Plan your route in advance. My favourite app is definitely Maps.me which allows you to download and use GPS maps offline. Also, you can pinpoint interesting pit stops along your route such as viewpoints, waterfalls, hot springs and of course gas stations.

Before your departure, take the time to gather and compile emergency equipment in your seat storage compartment. For example, a couple of waterproof ponchos for unpredictable torrential rain and some back-up petrol in case you run dry unexpectedly.

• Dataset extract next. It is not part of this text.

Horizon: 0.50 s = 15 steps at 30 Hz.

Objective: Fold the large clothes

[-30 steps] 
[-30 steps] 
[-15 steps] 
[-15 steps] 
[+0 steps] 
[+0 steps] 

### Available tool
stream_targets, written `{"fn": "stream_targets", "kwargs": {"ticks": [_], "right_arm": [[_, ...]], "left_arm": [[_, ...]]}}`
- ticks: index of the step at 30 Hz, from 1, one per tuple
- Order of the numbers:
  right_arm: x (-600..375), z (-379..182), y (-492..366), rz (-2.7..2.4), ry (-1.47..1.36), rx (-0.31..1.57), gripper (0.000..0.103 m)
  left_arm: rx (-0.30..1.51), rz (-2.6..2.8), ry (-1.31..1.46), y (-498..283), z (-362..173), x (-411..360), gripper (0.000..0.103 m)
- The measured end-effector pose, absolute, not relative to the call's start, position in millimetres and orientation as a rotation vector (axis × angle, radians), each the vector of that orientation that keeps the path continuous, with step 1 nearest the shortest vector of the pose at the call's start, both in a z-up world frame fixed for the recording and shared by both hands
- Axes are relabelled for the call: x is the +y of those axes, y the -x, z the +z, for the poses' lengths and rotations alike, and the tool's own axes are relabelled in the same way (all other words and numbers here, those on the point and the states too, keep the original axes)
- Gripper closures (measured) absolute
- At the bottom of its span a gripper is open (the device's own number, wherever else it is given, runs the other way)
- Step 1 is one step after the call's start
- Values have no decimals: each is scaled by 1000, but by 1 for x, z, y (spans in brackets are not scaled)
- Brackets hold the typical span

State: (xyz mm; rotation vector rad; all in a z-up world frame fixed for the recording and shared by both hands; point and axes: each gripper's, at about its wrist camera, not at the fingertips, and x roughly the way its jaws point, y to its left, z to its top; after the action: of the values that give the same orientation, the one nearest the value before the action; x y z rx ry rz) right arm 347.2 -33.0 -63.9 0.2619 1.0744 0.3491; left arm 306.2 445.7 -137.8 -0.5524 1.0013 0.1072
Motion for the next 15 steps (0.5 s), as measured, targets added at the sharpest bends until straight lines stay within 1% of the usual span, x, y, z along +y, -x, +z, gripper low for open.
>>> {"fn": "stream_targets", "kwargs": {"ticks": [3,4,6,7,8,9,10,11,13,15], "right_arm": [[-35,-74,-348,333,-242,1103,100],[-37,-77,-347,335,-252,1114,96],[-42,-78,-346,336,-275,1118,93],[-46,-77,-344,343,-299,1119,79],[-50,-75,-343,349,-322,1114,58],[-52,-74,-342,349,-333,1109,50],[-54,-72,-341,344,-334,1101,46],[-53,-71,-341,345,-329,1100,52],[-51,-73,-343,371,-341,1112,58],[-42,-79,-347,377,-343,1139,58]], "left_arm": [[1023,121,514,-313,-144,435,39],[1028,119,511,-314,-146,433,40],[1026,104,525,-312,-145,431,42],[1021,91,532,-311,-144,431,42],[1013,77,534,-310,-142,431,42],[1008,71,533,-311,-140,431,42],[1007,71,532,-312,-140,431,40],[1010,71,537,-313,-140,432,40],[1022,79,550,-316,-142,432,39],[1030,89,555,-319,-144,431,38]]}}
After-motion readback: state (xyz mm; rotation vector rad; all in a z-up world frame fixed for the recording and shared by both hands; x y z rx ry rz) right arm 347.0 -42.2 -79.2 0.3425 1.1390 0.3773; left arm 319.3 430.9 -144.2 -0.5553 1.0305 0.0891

Also consider taking a hammock and silk sheet for an excellent plan B accommodation option.

 

2 The Road Surface is your PRIORITY

Thailand’s transport network ranges from immaculately smooth, well-lit stretches of highway to dirt track and crumbling concrete; it really is a country of inconsistent road surfaces. I learned the hard way that hitting loose gravel or a deep pot hole unexpectedly, can spell your doom. If you move too swiftly and don’t have the time to spot and avoid the issue, you’ll likely lose total control of the machine, leaving you at the mercy of the law of abrasion. Furthermore, in the sleepy countryside towns you’ll need to keep an eye out for hidden speed-bumps which, like the potholes, aren’t usually signposted and are often obscured by shadows. So, keep your beady eyes on the road surface and make every effort to spot and avoid the darker patches in your way. On a side note, the road might also unveil a whole host of animal obstacles, such as roaming cattle, wild boar and packs of stray dogs. In fact, many a brave/dumb pooch has chosen to hog the junction, sprawled out and basking in the heat of the sun. Do not be fooled into thinking these furry obstacles will budge if you sound your horn, just swerve and smile.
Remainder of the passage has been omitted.